* TASK OBJECTIVE *
Write again exactly the lines in the listing below, starting at the line with "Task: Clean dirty" and ending at the line with "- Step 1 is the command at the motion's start", both included. Pictures are not copied.
** RECORDS FOR THIS TASK follows **
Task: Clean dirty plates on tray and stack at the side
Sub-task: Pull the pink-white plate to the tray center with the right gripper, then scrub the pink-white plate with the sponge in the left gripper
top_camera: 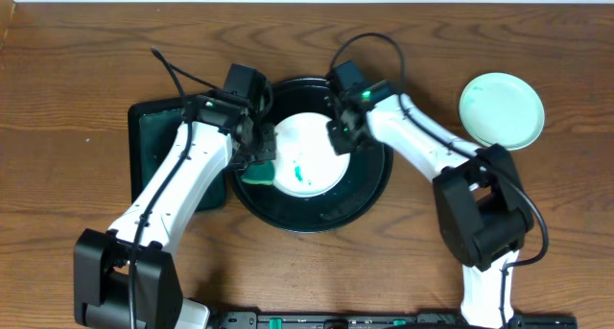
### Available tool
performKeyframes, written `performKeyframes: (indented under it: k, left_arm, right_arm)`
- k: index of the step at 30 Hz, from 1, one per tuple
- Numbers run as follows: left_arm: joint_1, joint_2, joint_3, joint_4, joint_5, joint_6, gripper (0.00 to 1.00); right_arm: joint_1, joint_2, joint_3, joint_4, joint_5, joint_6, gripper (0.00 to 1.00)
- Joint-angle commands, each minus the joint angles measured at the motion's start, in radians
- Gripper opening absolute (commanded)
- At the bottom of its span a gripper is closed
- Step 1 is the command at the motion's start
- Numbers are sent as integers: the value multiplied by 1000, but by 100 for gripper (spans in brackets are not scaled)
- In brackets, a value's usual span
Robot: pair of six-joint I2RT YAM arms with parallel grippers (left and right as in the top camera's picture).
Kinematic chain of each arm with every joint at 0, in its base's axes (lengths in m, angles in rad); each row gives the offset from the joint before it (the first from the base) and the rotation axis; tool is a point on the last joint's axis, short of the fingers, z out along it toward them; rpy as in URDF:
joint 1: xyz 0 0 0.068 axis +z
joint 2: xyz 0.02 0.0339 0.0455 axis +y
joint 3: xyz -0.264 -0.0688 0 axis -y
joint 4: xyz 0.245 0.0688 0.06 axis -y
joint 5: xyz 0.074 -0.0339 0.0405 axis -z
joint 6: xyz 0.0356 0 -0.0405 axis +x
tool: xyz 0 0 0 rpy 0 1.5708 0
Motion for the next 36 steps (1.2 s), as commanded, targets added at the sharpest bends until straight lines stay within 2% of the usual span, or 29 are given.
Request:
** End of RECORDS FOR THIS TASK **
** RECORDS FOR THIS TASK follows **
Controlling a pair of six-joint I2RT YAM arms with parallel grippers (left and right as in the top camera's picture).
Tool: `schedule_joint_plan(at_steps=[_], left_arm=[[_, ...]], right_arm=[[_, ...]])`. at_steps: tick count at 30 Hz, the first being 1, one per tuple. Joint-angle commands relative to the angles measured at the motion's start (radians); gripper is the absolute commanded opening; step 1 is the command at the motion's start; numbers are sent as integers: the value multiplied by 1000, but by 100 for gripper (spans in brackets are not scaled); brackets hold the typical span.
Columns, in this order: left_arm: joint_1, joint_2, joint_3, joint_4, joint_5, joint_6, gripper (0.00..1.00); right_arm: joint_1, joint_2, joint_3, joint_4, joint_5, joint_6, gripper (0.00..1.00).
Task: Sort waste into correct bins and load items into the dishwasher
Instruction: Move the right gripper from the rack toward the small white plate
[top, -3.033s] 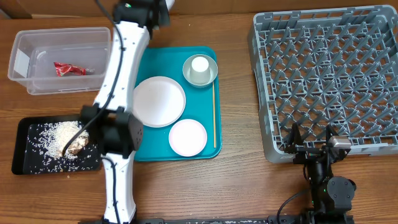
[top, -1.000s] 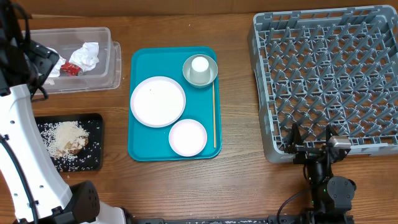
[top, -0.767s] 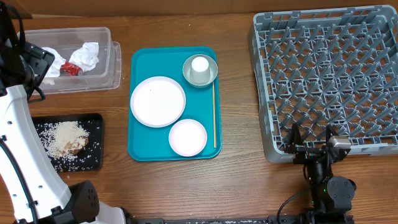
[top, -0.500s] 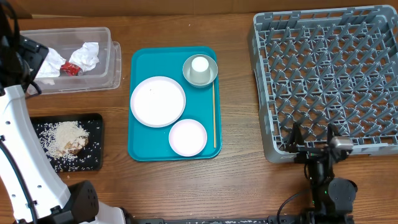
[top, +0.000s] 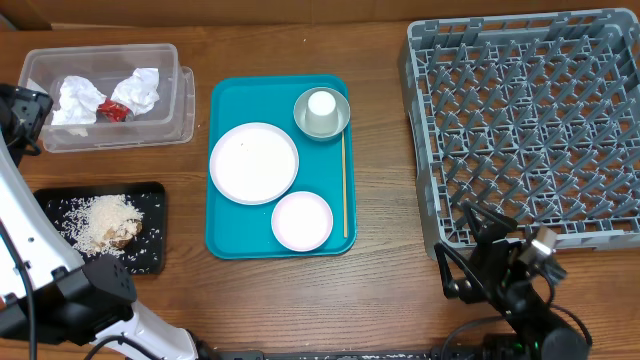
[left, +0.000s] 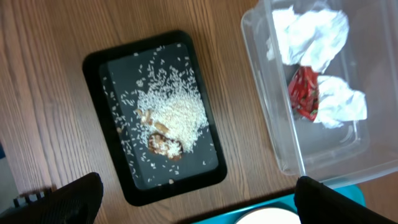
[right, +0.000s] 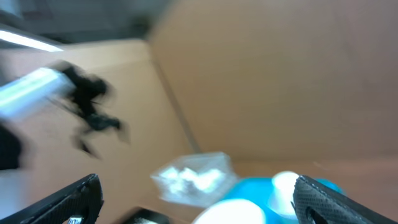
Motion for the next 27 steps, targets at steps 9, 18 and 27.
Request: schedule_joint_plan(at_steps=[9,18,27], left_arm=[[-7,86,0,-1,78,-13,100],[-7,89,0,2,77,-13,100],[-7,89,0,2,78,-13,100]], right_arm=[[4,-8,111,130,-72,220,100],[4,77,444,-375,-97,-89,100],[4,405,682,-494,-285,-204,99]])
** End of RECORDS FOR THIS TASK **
* EXERCISE RESPONSE *
Task: Clean dirty plates on tray and stack at the side
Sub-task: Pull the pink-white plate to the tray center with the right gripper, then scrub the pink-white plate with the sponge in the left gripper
top_camera: 
### Available tool
performKeyframes, written `performKeyframes: (indented under it: k, left_arm, right_arm)`
- k: index of the step at 30 Hz, from 1, one per tuple
- Numbers run as follows: left_arm: joint_1, joint_2, joint_3, joint_4, joint_5, joint_6, gripper (0.00 to 1.00); right_arm: joint_1, joint_2, joint_3, joint_4, joint_5, joint_6, gripper (0.00 to 1.00)
- Joint-angle commands, each minus the joint angles measured at the motion's start, in radians
- Gripper opening absolute (commanded)
- At the bottom of its span a gripper is closed
- Step 1 is the command at the motion's start

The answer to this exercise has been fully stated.